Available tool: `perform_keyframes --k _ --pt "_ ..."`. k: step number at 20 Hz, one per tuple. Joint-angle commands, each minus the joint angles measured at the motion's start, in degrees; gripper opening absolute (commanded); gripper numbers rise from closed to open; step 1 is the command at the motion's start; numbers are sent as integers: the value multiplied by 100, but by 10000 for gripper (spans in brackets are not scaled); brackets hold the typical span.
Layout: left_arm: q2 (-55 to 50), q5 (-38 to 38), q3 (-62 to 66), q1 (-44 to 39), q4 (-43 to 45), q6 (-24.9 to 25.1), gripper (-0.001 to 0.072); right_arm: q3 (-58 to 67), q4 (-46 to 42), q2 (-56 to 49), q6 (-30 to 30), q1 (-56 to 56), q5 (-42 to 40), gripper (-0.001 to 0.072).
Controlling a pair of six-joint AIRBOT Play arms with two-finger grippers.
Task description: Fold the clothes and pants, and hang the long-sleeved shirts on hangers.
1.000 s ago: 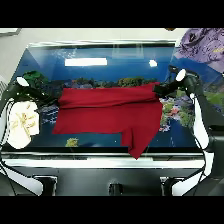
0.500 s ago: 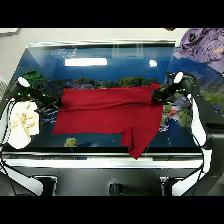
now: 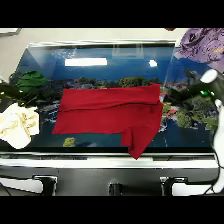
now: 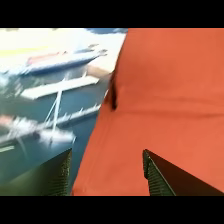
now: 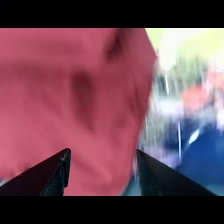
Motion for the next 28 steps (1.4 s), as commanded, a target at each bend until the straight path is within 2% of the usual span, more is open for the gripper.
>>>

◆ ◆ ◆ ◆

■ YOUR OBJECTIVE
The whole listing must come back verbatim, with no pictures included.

■ RESULT BELOW
Available tool: `perform_keyframes --k _ --pt "_ ..."`. k: step number at 20 Hz, one per tuple. Joint-angle commands, each minus the joint angles measured at the motion's start, in degrees; gripper opening absolute (commanded); gripper numbers rise from closed to open; step 1 is the command at the motion's start; numbers are sent as integers: the value multiplied by 100, but by 10000 for gripper (spans in brackets are not scaled); brackets hold the typical span.
Layout: left_arm: q2 (-55 to 50), q5 (-38 to 38), q3 (-62 to 66), q1 (-44 to 39), q4 (-43 to 45), q6 (-24.9 to 25.1), gripper (-0.001 to 0.072); right_arm: q3 (-58 to 67), q4 (-46 to 42), q2 (-56 to 49), q6 (-30 to 30), q1 (-56 to 56), q5 (-42 to 40), gripper (-0.001 to 0.072).
Controlling a pair of six-joint AIRBOT Play arms with two-finger grippers.
Task description: Fold the clothes and pants, and hang the long-sleeved shirts on hangers.
1.000 s ago: 
0.500 s ago: 
now: 
now: 
now: 
Motion for the next 28 steps (1.4 s), as commanded, a target at each bend until the straight path is within 2% of the usual span, more is open for the gripper.
>>>

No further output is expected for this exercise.